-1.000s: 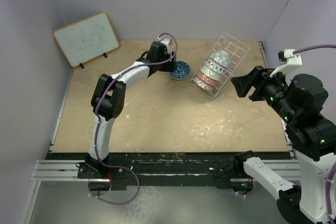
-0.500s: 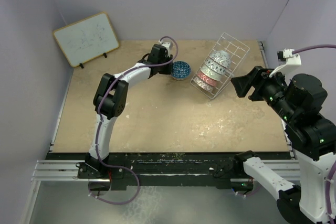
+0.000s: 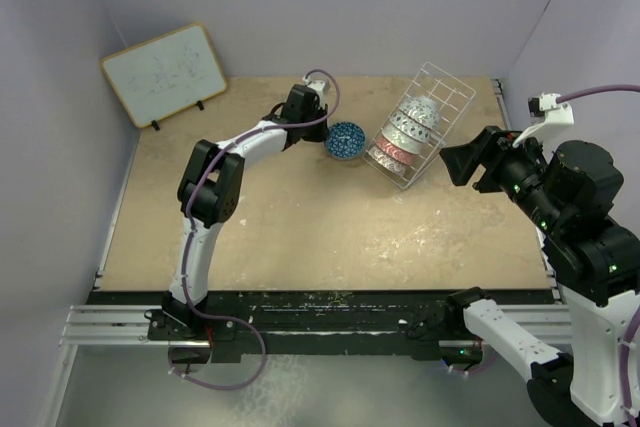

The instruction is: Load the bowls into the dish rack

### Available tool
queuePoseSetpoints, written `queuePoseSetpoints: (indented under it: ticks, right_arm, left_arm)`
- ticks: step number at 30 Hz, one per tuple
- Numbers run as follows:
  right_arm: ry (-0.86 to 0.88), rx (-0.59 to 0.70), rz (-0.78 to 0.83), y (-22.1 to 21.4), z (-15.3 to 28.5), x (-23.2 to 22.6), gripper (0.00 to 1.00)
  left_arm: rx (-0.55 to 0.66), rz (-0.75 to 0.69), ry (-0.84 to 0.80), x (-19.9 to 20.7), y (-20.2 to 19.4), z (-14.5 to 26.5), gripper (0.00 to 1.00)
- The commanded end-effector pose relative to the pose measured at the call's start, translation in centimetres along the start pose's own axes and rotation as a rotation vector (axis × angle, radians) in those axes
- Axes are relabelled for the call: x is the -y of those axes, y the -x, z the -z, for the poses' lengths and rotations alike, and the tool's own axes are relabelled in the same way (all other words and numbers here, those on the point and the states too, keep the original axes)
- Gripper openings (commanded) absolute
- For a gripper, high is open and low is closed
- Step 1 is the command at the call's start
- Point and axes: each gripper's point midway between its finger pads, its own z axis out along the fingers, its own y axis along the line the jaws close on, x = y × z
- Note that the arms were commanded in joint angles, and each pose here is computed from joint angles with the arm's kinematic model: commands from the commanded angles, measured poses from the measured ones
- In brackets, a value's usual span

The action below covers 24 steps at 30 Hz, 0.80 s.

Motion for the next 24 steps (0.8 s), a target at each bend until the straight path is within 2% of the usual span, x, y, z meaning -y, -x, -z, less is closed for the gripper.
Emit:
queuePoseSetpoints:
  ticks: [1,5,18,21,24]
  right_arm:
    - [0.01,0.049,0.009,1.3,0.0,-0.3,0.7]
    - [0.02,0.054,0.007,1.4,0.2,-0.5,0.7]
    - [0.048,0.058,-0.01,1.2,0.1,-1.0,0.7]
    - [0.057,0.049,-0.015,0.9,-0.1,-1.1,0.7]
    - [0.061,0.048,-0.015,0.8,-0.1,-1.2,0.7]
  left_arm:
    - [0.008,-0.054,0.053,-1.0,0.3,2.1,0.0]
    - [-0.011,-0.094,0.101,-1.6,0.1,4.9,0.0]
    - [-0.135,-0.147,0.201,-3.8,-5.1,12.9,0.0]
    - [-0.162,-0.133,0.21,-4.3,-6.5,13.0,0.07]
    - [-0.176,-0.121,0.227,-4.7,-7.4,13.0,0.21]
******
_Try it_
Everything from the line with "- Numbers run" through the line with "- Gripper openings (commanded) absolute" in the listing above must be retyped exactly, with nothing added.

_Answer section_
- Numbers run as follows:
  right_arm: ry (-0.86 to 0.88), rx (-0.59 to 0.70), rz (-0.78 to 0.83), y (-22.1 to 21.4), z (-15.3 to 28.5), x (-23.2 to 22.6), gripper (0.00 to 1.00)
  left_arm: rx (-0.55 to 0.66), rz (-0.75 to 0.69), ry (-0.84 to 0.80), x (-19.9 to 20.7), y (-20.2 to 19.4), z (-14.5 to 26.5), gripper (0.00 to 1.00)
- The commanded end-effector pose relative to the pose measured at the call's start, translation in centimetres along the start pose's own axes and rotation as a rotation vector (axis × angle, radians) in those axes
- Axes are relabelled for the call: x is the -y of those axes, y the -x, z the -z, for the poses' lengths and rotations alike, and the tool's own axes are relabelled in the same way (all other words and numbers here, those on the point and the states too, keep the original axes)
- Gripper openings (commanded) absolute

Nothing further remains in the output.